双模式高分辨率全内反射显微成像新方法研究

Total Internal Reflection Microscopy (TIRM) is a near-surface imaging tool, which consists in illuminating a thin slice (about 100 nm) of the sample in contact with the substrate with the tail of an evanescent wave. The suppression of the polluting information coming from deeper volumes of the sample confers to TIRM a high sensitivity to surface phenomena. Combined with a holographic or dark-field detection, it is a label-free tool that yields quantitative information on the sample morphology and refractive index distribution. Combined with fluorescence tagging (TIRFM), it is a specific imaging tool, able, for example, to provide dynamic observation over an extended time of protein and cell motility. Yet, TIRFM provides only fluorescent functional high resolution image of sample, the interpretation of the fluorescence image obtained by TIRFM is still difficult..In this proposal, our objective is to build a Bi-modal (functional and structural), high resolution, Total Internal Reflection Microscopy (Bi-TIRM) for in vivo cell imaging. We propose to record both fluorescence and diffraction images under structured illumination. The structured illumination and blind-SIM algorithm reconstruct the super-resolution fluorescent image and improve the microscope resolution. The diffraction images combine with blind-SIM algorithm are used to reconstruct the sample morphology by solving inverse scattering problem, to ameliorate the quantitative analysis of the fluorescent functional image of sample.

全内反射显微成像技术（TIRM）是一种光学表面成像技术。TIRM与数字全息干涉或暗场测量技术结合可实现无标记的样本表面形态以及折射率分布定量研究。

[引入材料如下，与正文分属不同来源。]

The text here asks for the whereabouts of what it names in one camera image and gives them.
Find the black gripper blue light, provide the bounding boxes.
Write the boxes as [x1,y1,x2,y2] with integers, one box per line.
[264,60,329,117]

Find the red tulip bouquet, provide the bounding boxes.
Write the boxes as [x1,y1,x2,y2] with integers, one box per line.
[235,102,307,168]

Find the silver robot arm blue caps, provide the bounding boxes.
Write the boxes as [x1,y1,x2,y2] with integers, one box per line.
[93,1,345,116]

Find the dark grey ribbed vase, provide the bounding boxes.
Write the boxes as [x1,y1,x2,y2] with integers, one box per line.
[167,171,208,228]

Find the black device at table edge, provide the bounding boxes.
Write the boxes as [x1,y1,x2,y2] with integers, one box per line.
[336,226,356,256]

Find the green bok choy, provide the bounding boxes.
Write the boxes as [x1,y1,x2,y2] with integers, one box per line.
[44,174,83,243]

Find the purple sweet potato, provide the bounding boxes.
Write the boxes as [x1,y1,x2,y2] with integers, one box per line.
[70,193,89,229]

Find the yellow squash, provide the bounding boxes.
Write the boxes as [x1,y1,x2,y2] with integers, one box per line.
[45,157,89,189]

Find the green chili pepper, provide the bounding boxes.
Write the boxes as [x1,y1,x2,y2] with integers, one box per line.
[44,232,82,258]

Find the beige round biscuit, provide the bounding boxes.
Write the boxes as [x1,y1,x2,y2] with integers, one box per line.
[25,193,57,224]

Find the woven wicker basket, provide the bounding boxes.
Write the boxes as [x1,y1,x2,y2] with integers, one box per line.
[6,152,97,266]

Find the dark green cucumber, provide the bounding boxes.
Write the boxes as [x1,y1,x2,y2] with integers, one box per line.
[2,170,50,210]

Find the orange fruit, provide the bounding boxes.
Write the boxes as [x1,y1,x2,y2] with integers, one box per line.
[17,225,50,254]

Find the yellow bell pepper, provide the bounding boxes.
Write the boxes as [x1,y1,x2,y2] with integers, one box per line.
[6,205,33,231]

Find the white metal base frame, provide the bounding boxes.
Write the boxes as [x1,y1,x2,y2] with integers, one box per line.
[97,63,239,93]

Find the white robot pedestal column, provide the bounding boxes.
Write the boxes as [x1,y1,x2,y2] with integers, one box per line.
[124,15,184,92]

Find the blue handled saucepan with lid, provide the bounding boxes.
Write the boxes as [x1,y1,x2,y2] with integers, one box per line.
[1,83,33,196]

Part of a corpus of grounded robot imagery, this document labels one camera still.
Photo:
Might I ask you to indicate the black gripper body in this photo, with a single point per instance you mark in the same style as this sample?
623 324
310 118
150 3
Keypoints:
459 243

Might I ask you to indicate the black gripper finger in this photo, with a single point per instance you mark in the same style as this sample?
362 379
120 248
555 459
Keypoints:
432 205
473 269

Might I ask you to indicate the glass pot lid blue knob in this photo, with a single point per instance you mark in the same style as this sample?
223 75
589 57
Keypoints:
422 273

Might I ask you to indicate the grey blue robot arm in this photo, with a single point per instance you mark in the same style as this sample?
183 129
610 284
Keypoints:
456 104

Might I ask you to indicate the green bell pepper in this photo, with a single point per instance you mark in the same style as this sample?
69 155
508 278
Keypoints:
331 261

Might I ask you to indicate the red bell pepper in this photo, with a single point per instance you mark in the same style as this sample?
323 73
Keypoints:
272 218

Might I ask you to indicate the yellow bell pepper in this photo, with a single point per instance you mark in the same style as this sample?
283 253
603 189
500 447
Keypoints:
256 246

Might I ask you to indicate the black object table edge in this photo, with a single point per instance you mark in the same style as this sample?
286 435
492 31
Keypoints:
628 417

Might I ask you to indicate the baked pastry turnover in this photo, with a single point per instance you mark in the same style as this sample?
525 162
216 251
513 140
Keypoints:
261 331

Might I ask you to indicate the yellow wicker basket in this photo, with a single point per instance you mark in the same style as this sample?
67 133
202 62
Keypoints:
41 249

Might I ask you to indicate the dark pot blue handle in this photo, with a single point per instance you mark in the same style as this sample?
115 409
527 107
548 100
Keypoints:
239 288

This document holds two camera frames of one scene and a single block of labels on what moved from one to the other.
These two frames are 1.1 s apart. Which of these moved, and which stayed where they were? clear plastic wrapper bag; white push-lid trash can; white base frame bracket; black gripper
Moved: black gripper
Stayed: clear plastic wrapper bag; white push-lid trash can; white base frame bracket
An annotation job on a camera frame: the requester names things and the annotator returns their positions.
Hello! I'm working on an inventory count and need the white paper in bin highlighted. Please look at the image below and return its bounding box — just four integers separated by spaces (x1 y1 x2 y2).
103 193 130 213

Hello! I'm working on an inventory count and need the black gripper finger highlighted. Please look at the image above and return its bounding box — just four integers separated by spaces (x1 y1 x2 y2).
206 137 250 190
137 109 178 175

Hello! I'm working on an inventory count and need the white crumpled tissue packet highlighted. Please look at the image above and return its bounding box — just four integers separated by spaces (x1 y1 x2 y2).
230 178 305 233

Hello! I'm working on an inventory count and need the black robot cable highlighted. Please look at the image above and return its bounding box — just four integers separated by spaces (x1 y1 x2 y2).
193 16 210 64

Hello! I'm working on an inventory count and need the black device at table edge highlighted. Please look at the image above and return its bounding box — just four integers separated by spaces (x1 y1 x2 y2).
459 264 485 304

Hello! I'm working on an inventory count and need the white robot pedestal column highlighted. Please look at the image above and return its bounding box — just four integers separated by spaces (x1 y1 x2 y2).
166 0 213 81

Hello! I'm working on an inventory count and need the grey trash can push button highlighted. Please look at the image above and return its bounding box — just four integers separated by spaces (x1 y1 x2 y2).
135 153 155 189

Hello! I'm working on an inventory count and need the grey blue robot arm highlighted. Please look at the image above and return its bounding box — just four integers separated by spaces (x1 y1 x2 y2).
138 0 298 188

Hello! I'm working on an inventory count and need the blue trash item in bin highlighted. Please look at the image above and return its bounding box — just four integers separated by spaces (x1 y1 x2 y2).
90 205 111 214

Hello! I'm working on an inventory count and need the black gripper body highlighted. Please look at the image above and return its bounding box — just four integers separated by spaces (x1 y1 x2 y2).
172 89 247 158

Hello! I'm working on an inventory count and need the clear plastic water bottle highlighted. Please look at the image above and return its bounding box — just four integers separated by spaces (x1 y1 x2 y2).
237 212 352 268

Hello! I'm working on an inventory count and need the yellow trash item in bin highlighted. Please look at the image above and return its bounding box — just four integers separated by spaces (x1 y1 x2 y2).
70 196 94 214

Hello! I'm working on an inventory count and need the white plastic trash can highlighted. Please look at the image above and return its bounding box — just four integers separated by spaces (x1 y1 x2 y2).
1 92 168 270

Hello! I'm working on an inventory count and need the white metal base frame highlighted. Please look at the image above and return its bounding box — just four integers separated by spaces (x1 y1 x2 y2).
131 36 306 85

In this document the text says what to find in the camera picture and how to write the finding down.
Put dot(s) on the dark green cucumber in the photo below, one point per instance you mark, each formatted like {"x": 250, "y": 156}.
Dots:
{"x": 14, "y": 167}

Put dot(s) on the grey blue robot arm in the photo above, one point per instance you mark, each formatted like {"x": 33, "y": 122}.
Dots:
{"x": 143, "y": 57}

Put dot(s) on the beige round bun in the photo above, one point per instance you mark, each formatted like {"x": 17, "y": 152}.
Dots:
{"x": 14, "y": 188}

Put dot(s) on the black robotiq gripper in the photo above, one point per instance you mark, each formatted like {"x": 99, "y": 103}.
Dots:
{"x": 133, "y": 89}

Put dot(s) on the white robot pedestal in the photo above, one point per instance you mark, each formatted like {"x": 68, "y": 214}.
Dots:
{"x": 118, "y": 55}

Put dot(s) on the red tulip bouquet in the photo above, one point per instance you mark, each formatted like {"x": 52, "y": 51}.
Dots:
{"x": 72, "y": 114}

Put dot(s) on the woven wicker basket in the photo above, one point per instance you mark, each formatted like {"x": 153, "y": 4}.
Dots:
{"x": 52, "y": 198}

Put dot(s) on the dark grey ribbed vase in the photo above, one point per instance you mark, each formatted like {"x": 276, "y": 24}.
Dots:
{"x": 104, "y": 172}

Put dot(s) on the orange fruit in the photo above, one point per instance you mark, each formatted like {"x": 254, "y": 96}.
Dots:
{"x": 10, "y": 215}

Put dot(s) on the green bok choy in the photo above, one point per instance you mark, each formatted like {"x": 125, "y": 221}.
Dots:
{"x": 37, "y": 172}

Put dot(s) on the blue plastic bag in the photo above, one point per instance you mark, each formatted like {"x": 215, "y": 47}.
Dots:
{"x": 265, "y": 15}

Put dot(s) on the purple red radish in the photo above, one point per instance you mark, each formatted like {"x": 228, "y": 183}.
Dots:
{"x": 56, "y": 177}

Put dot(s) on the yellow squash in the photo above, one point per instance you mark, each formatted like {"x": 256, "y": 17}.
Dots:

TIRM与荧光标记结合的全内反射荧光显微成像技术，是如今研究细胞膜内蛋白质动力学过程，细胞运动特性的重要工具。然而，全内反射荧光显微成像技术获得的超分辨率样本荧光功能图像缺乏样本结构信息考察能力。.本申请的研究目标是实现一种双模式（荧光模式与散射模式）、高分辨率、具备生物细胞功能与表面结构协同检测能力的全内反射显微成像新方法（Bi-TIRM）。本项目提出基于结构光照明，在成像过程中同时记录样本荧光图像和散射场幅度。利用blind-SIM 技术，在未知结构照明光下，1）重建样本超分辨率荧光功能图像，并改善其分辨率；2）仅利用测量得到的样本散射场幅度，通过逆散射问题求解，重构样本表面结构。从而实现双模式、双功能成像的Bi-TIRM。

全内反射显微成像技术（TIRM）是一种光学表面成像技术。TIRM与数字全息干涉或暗场测量技术结合可实现无标记的样本表面形态以及折射率分布定量研究。TIRM与荧光标记结合的全内反射荧光显微成像技术，是如今研究细胞膜内蛋白质动力学过程，细胞运动特性的重要工具。然而，全内反射荧光显微成像技术获得的超分辨率样本荧光功能图像缺乏样本结构信息考察能力。项目通过理论和实验的研究，研制了一套双模式（荧光模式与散射模式）、高分辨率、具备生物细胞功能与表面结构协同检测能力的全内反射显微成像新方法（Bi-TIRM）。实现了荧光模式下超分辨图像重建算法优化，散射模式下样本表面结构的重构，横向分辨率~100 nm。使用偶极子方法CDM，实现了基于无相位散射场，未知入射光条件的样本表面结构的定量重构。结合实验样本（乳腺癌细胞）表面HER2型蛋白的荧光超分辨图像，横向分辨率~200 nm。.项目执行期间，共发表8篇SCI文章，1篇EI文章，同时出版专著（章节）2部。